El ministro de Transportes, Óscar Puente, ha confirmado este viernes que la Y vasca se encuentra “en la recta final” y que no existen obstáculos para su finalización en un horizonte de tres o cuatro años. En su intervención en el Foro Capital de Vitoria-Gasteiz, Puente señaló que, aunque aún quedan pendientes aspectos de superestructura, montaje de vía, catenaria y sistemas de seguridad, “ya no hay ningún cuello de botella que pueda parar la obra”.
En cuanto a la conexión de la Y vasca con Navarra, el ministro aclaró que todavía no se ha decidido si pasará por Vitoria-Gasteiz o por Ezkio-Itxaso (Gipuzkoa).

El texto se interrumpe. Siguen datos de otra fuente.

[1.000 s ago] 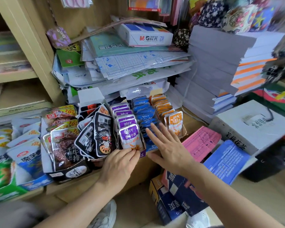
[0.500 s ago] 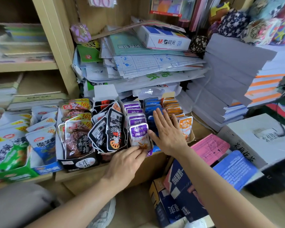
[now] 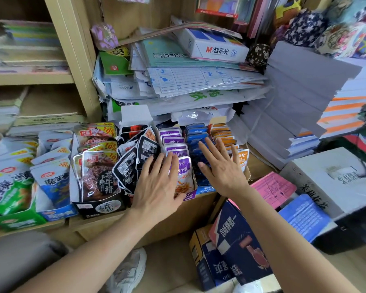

Sin embargo, trasladó tranquilidad: “En ningún caso esto supondrá retrasos en la conexión con Navarra”, ya que el tramo hasta Alsasua está aprobado y los 40 kilómetros restantes entre Alsasua y Vitoria no condicionarán la puesta en marcha provisional del tren.
Estudios de catas y diálogo con el territorio
Puente detalló que, para definir la conexión navarra, se están realizando estudios de catas, un proceso que no ha sido fácil debido a la complejidad del territorio. “Esperamos tener los resultados esta primavera para arrojar luz sobre las alternativas y valorar pros y contras de cada una”, explicó. A partir de estos datos, en diálogo con las autoridades locales y el Gobierno Vasco, se tomará la decisión definitiva.
“Hay un compromiso de estudiar todo a fondo. Es una decisión trascendental y vamos a esperar para tomar la mejor resolución posible”, insistió el ministro.
Accesos urbanos y coordinación con el Gobierno Vasco
Respecto a los accesos a las ciudades, Puente aseguró que la principal premisa es que estén disponibles cuando el tren esté operativo. En el caso de Vitoria-Gasteiz, el acceso inicial será en superficie y no soterrado, mientras que se trabaja también en las estaciones de Bilbao, San Sebastián-Donostia y Madrid-Atocha. El ministro destacó la coordinación con el Gobierno Vasco, que ejecuta parte de la obra, un modelo que permite acelerar los tiempos y que ya se está aplicando en otros territorios.
“La espinita clavada está en Francia”
Puente reconoció que la gran asignatura pendiente de la Y vasca se encuentra al otro lado de la frontera. La colaboración con Francia no ha sido tan fluida como en España, aunque confía en que el ministro francés Philippe Tabarot apueste por la continuidad de la infraestructura, que forma parte del Corredor Europeo Atlántico. “Los territorios del sur de Francia ven como una gran oportunidad acercarse al otro lado de la frontera”, afirmó.
En resumen, el Gobierno español mantiene el compromiso de concluir la Y vasca, garantizar la conexión con Navarra y coordinar todos los accesos urbanos, con un horizonte de tres a cuatro años y un enfoque técnico que "prioriza la operatividad y el servicio público" por encima de cualquier retraso o decisión política.